VMware Co-stop / LPM in hardware

This is a very interesting article about how Longest Prefix Matching is done in networks chips. I remember reading about bloom filters in some Cloudfare blog but I didnt think that would be use too in network chips. As well, I forgot how critical is LPM in networking.

I had to deal lately with some performance issues with an application running in a VM. I am quite a noob regarding virtualization and always assumed the bigger the VM the better (very masculine thing I guess…) But a virtualization expert at work explained me issues regarding that assumption with this link. I learnt a lot from it (still a noob though). But I agree that I see most vendors asking for crazy requirements when offering products to run in VM…. and that looks like that kills that idea itself of having a virtualization environment because that VM looks like requires a dedicated server…. So right-sizing your product/VM is very important. I agree with the statement that vendors dont really do load testing for their VM offering and the high requirements it is an excuse to “avoid” problems from customers.

Analog Computing

This is an interesting video about how we can use analog computing. It seems a good use in matrix calculation used in AI.

All our technology is digital but we are reaching limits (power usage, physical limits, etc) and the “boom” in AI seems to benefit from analog computing.

RISC-V

I have been reading this book during my lunch brakes for several month. Most of the times just a couple of pages to be honest as generally my knowledge of CPU architecture is very poor. I really enjoyed this subject in Uni and this book was one of my favourites during that time. It was like a bible of CPU architecture. And Patterson is an author in both books.

I remember that there were too main architectures RISC vs CISC. In a very summarize way, RISC were simple instruction that were easy to parallelized and executed (with more instructions to execute) and CISC were complex instruction (few to execute) but that were difficult to scale. So let’s say simplicity (RISC) “won” the race in CPU architecture.

RISC-V is an open standard so anybody can produce CPUs for executing those instruction. So you can easily get your hands dirty getting a board.

One of the reason of RISC-V is to learn from all the architectures mistakes and provide a design that works for any type of processor (embedded to super-computers), is efficient, modular and stable.

The book compares RISC-V with current ISAS from ARM-32, MIPS-32, Intel x86-32, etc. Based on cost, simplicity, performance , isolation from implementation, room for growth, code size and ease of programming.
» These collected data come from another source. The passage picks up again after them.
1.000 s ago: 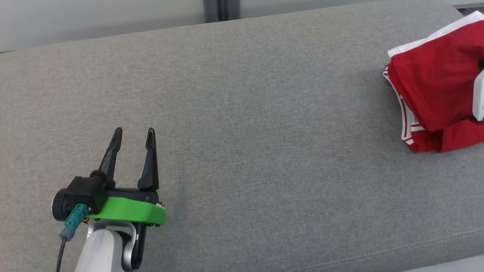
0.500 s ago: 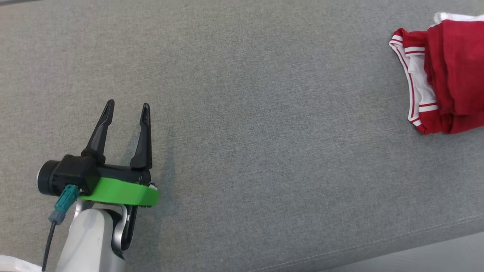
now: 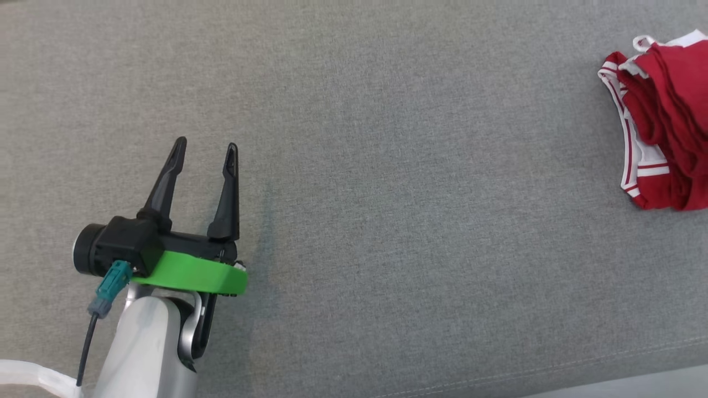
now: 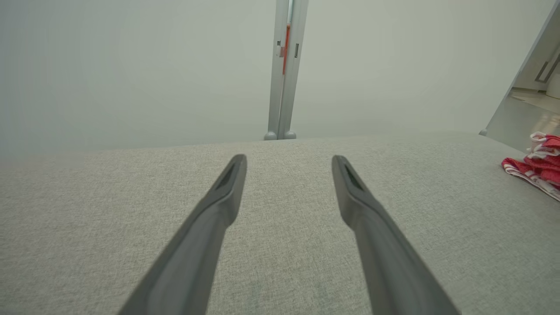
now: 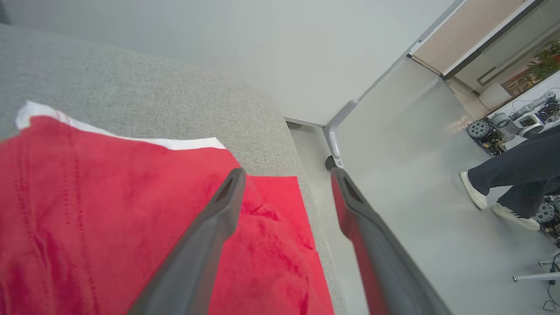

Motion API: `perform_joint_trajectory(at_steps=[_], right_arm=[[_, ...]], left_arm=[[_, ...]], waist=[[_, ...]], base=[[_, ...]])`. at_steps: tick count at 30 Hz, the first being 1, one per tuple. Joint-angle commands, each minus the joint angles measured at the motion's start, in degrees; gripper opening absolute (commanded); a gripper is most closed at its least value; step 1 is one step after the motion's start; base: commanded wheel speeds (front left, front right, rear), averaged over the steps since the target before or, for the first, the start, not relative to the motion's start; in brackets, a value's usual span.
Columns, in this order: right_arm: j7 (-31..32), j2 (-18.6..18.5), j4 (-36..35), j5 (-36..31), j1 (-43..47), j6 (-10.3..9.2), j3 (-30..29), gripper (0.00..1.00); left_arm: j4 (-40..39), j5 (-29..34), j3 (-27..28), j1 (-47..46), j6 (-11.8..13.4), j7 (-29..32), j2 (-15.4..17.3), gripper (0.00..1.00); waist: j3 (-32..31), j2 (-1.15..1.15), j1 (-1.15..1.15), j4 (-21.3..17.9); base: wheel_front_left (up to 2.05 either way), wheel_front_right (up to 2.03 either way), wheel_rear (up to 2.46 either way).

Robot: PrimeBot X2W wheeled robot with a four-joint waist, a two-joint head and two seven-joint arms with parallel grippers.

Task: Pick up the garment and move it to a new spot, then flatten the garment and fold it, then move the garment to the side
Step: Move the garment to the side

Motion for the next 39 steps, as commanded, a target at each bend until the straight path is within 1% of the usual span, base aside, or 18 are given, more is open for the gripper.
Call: perform_joint_trajectory(at_steps=[1, 5, 8, 10, 12, 18, 21, 25, 31, 39], right_arm=[[-1.5, 1.1, -0.2, 0.2, 1.1, -0.12, -1.1, 1.00], [-5.9, 5.8, -2.5, 1.8, 5.1, -0.12, -4.7, 1.00], [-9.1, 9.9, -7.0, 3.6, 10.2, -0.12, -6.0, 1.00], [-10.1, 13.3, -10.4, 6.3, 13.6, -0.12, -6.4, 1.00], [-10.4, 16.5, -14.7, 7.9, 17.3, -0.11, -5.3, 1.00], [-10.0, 21.4, -26.1, 9.9, 28.0, -0.11, -0.7, 1.00], [-9.6, 23.2, -30.3, 10.6, 32.3, -0.12, 1.0, 1.00], [-8.9, 24.9, -33.9, 10.9, 36.6, -0.11, 3.3, 1.00], [-7.7, 26.4, -36.3, 10.9, 41.0, -0.11, 4.3, 1.00], [-6.1, 27.0, -37.7, 10.9, 43.4, -0.11, 5.7, 1.00]], left_arm=[[0.3, -0.5, 0.2, 0.9, -0.1, -0.2, -0.2, 1.00], [0.9, -1.0, 1.1, 2.6, -0.1, -0.2, -0.9, 1.00], [1.1, -1.6, 2.7, 4.4, -0.1, -0.2, -1.4, 1.00], [1.1, -1.6, 3.8, 5.7, -0.1, -0.2, -1.6, 1.00], [1.8, -1.5, 5.1, 7.1, -0.1, -0.2, -1.8, 1.00], [2.9, -2.0, 7.6, 10.4, -0.1, -0.2, -2.4, 1.00], [2.9, -2.4, 8.6, 11.6, -0.1, -0.2, -2.7, 1.00], [3.3, -3.0, 7.8, 13.2, -0.1, -0.2, -2.8, 1.00], [4.4, -4.5, 7.2, 14.9, -0.1, -0.2, -2.9, 1.00], [6.1, -3.4, 8.3, 16.1, -0.1, -0.2, -2.8, 1.00]], waist=[[-2.3, 0.00, 0.00, 1.0], [-5.8, 0.00, 0.00, 2.1], [-8.5, 0.00, 0.00, 2.6], [-10.1, 0.00, 0.00, 2.7], [-11.5, 0.00, 0.00, 2.8], [-15.5, 0.00, 0.00, 3.5], [-17.0, 0.00, 0.00, 3.7], [-18.5, 0.00, 0.00, 4.1], [-20.6, 0.00, 0.00, 5.1], [-21.4, 0.00, 0.00, 5.4]], base=[[0.00, 0.00, 0.00], [0.00, 0.00, 0.00], [0.00, 0.00, 0.00], [0.00, 0.00, 0.00], [0.00, 0.00, 0.00], [0.00, 0.00, 0.00], [0.00, 0.00, 0.00], [0.00, 0.00, 0.00], [0.00, 0.00, 0.00], [0.00, 0.00, 0.00]])
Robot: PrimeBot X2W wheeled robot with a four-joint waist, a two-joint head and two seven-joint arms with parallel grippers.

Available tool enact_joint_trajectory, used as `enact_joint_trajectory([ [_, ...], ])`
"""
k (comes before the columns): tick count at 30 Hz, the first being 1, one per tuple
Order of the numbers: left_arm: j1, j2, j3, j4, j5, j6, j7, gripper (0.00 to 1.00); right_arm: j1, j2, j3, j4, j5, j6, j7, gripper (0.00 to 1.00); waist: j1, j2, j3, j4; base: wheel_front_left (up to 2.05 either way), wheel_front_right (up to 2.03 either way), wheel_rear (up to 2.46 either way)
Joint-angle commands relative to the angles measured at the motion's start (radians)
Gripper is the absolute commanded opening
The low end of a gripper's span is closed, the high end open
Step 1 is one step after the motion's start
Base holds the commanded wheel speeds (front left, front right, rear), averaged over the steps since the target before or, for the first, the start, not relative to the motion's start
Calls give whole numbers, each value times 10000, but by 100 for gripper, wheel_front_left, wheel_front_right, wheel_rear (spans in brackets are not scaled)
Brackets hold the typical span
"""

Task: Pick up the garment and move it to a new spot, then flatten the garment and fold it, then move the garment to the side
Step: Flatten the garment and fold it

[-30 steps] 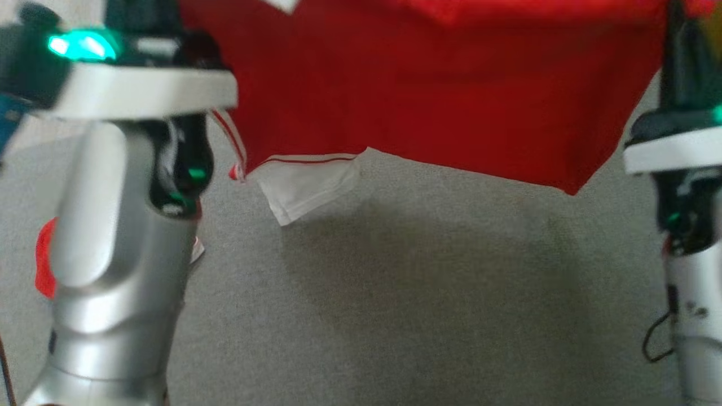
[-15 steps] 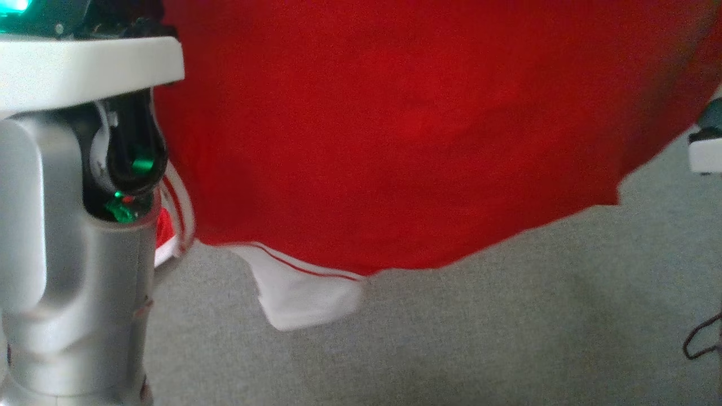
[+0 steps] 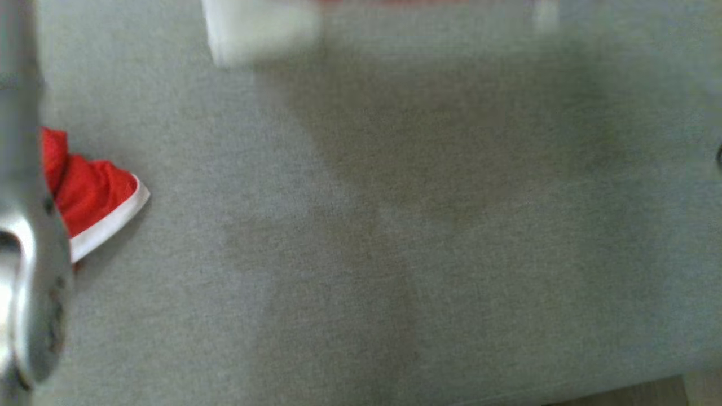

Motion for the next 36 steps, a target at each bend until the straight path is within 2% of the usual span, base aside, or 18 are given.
enact_joint_trajectory([
  [1,-1113,532,283,276,249,-13,-453,0,-985,-163,327,456,-150,-7,-609,0,-5,0,564,27,0,0,0],
  [4,-1736,360,239,1234,232,-199,-993,0,-1894,-152,546,1740,-98,-7,-1561,0,-5,0,641,170,0,0,0],
  [8,-1490,215,-93,2111,349,-589,-1465,0,-2033,-353,1247,3022,-74,-7,-2364,0,-5,0,641,450,0,0,0],
  [13,-107,21,-410,2984,348,-993,-1778,0,-1074,-701,2381,4346,174,-7,-2577,0,-5,0,472,706,0,0,0],
  [17,1310,-9,-734,3339,438,-1239,-1895,0,-158,-984,3552,5082,672,-7,-2261,0,-5,0,280,838,0,0,0],
  [19,2079,73,-969,3382,591,-1312,-1926,0,313,-1148,4224,5207,1101,-7,-1894,0,-5,0,121,894,0,0,0],
  [20,2079,73,-969,3382,591,-1312,-1926,0,313,-1148,4224,5207,1101,-7,-1894,0,-5,0,121,894,0,0,0],
  [25,4005,458,-1747,3352,917,-1583,-1549,0,1287,-1915,5578,5087,2260,-7,-1012,0,-5,0,-491,961,0,0,0],
  [31,5823,1366,-2782,2284,826,-1877,-140,0,2253,-2950,7101,4368,3441,-7,-112,0,-5,0,-1343,980,0,0,0],
  [36,7216,2273,-3686,314,-66,-1917,1630,0,3013,-3728,8006,3609,4483,-7,610,0,-5,0,-2036,972,0,0,0],
])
There were many parts of the book that I couldn’t really understand but I found the chapter 8 quite interesting. This is about how to compute data concurrently. The best know architecture is Single Instruction Multiple Data (SIMD). The alternative is Vector architecture. And this is used in RISC-V. The implementation details are too our of my league.

In summary, it was a nice read to refresh a bit my CPU architecture knowledge.